—“Well, that’s all,” said Lesponts; “I did not mean to talk so much, but the old Captain is such a character, I wish you could know him. You’d better believe I went, and I never had a nicer time. They were just as poor as they could be, in one way, but in another they were rich. He had a sweet little home in their three rooms. I found that my friend always dined with them one day in the Christmas-week, and I happened to hit that day.” He leaned back.
“That was the beginning of my good fortune,” he said, slowly, and then stopped. Most of the party knew Lesponts’s charming wife, so no further explanation was needed. One of them said presently, however, “Lesponts, why didn’t you fellows get him some better place?”
“He was offered a place,” said Lesponts. “The fellow who had made the row about the lower berth turned out to be a great friend of the head of the Pullman Company, and he got him the offer of a place at three times the salary he got, but after consideration, he declined it. He would have had to come North, and he said that he could not do that: his wife’s health was not very robust and he did not know how she could stand the cold climate; then, she had made her friends, and she was too old to try to make a new set; and finally, their little girl was buried there, and they did not want to leave her; so he declined. When she died, he said, or whichever one of them died first, the other would come back home to the old place in Virginia, and bring the other two with him, so they could all be at home together again. Meantime, they were very comfortable and well satisfied.”

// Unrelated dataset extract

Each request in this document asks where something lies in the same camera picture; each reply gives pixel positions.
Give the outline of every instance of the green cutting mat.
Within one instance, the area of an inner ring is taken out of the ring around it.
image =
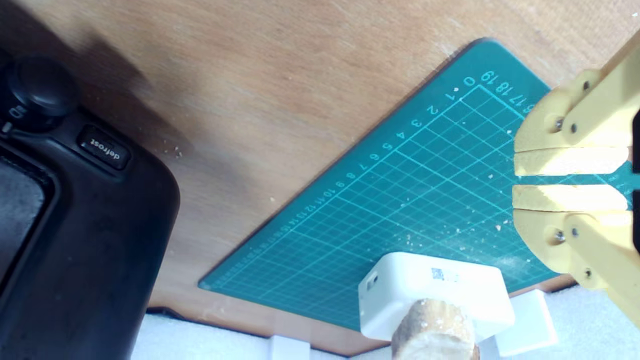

There was a pause after Lesponts ended, and then one of the fellows rang the bell and said, “Let’s drink the old Captain’s health,” which was unanimously agreed to. Newton walked over to a table and wrote a note, and then slipped out of the club; and when next day I inquired after him of the boy at the door, he said he had left word to tell anyone who asked for him, that he would not be back till after Christmas; that he had gone home to Virginia. Several of the other fellows went off home too, myself among them, and I was glad I did, for I heard one of the men say he never knew the club so deserted as it was that Christmas-day.
LITTLE DARBY
I
The County had been settled as a “frontier” in early colonial days, and when it ceased to be frontier, settlement had taken a jump beyond it, and in a certain sense over it, to the richer lands of the Piedmont. When, later on, steam came, the railway simply cut across it at its narrowest part, and then skirted along just inside its border on the bank of the little river which bounded it on the north, as if it intentionally left it to one side. Thus, modern progress had not greatly interfered with it either for good or bad, and its development was entirely natural.
It was divided into “neighborhoods”, a name in itself implying something both of its age and origin; for the population was old, and the customs of life and speech were old likewise.
This chronicle, however, is not of the “neighborhoods”, for they were known, or may be known by any who will take the trouble to plunge boldly in and throw themselves on the hospitality of any of the dwellers therein. It is rather of the unknown tract, which lay vague and undefined in between the several neighborhoods of the upper end. The history of the former is known both in peace and in war: in the pleasant homesteads which lie on the hills above the little rivers which make down through the county to join the great river below, and in the long list of those who fell in battle, and whose names are recorded on the slabs set up by their comrades on the walls of the old Court House. The history of the latter, however, is unrecorded. The lands were in the main very poor and grown up in pine, or else, where the head-waters of a little stream made down in a number of “branches”, were swampy and malarial. Possibly it was this poverty of the soil or unwholesomeness of their location, which more than anything else kept the people of this district somewhat distinct from others around them, however poor they might be. They dwelt in their little cabins among their pines, or down on the edges of the swampy district, distinct both from the gentlemen on their old plantations and from the sturdy farmer-folk who owned the smaller places. What title they had to their lands originally, or how they traced it back, or where they had come from, no one knew. They had been there from time immemorial, as long or longer, if anything, than the owners of the plantations about them; and insignificant as they were, they were not the kind to attempt to question, even had anyone been inclined to do so, which no one was.